Let's simplify this a little, bring it down to an understandable scale. Picture your house as the entire world, your kids are inhabitants of other countries unlike your own. Now answer me this....is it okay to continuously dump your garbage (no matter how "clean" it is) in their rooms and they dump theirs in yours? Personally living in a relatively small house with 6 other people ,this very idea sounds all too familiar and I assure you, it isn't pleasant.

This is what we do to the earth, our one and only home, but we pass it off as "not our problem" because the world is so big and beautiful and seemingly endless. As we pass 7 billion people living in this house of earth, we are only starting to realize how finite it really is. So, regardless of whether or not we are causing the temperature of the earth to change because of our pollution is irrelevant. Stop the pollution problem and we automatically resolve others as well. It just makes sense to reduce the amount that we pollute whether or not is does anything to the environment.

It seems to me to make good sense to find other ways to produce energy - ways that don't involve drilling deep under water for oil or fracturing the ground for natural gas, both of which lead to some serious pollution as we have already seen. Reading articles and listening to leaders of the country talk about different incentives and acts that may be put into place if only they can flog through the fog of partisan politics makes me completely crazy. There are times that I wish we could simply declare war on energy and pollution - we seem to be able to declare war on everything else without due cause. The President can declare war without Congresses approval (at least for a time)......what's he waiting for? This is one war that would actually benefit everyone.

As a nation of war we have been know to mobilize all units to produce tanks and bullets, planes and guns at a moment's notice. It only took a few months to fully mobilize at the out break of WWII - car factories changed production almost overnight and the entire populace was fully on board to do what needed to be done.
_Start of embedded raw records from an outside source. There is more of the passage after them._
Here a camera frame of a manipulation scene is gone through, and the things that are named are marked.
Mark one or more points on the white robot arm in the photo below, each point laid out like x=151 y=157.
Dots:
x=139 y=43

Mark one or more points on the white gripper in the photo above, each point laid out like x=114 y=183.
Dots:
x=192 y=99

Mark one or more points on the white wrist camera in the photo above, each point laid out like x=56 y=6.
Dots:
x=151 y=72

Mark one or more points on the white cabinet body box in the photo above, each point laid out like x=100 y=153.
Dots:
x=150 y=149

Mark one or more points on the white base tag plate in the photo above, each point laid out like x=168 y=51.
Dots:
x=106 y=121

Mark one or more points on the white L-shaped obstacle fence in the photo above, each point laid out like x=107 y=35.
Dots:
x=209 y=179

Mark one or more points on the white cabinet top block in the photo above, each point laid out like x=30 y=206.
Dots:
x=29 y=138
What happened to that spirit? Where is "Rosie the Recycler?" Now we are much more inclined to let the ridiculous politicians feebly attempt to pass some legislation that may or may not ever make it out of committee. I have complete confidence that if an actual "call to arms" were made to the American people to find a way to only use renewable resources for our energy within the next 5 years, we could do it. We simply choose not to. It is very depressing. Gas is still too cheap and easy to come by and the large fossil fuel companies still control too much of the government.

So what to do while the Leviathan still lives and breathes its toxic smoke into our atmosphere?

Good question. We have implemented a lot of small steps as I am sure most people have. Cloth grocery bags, recycling anything and everything that can be recycled, smaller car to increase fuel efficiency. At some point you think, "Am I really making any kind of difference, " but I have to believe that even if we don't have a zero carbon footprint, at least we are doing what we can to minimize it. I plant the seeds in my kids' heads of a day when all the energy may come from wind, solar and geothermal energy sources and their cars will run on electricity produced from these sources. I encourage them to think about the future that they would like to see even as I apologize that my own generation has been so terribly apathetic about making it a reality. Sometimes, you have to imagine something to be possible in order for it to happen.

We woke up on Wednesday morning after the wind had finally died down, to a world that had been completely transformed. Snow drifts 6 feet high, snow sculpted into unusual shapes and folds, hills transformed into flat lands and flat lands transformed into hills of snow. It is amazing to me the changes that can be wrought with a little wind and I find myself perpetually on the side of Mother Nature. I know that no matter how much we humans screw up this world, one way or another she will be there to remind us that she, after all, is still in control. Blow on Mother Nature, blow.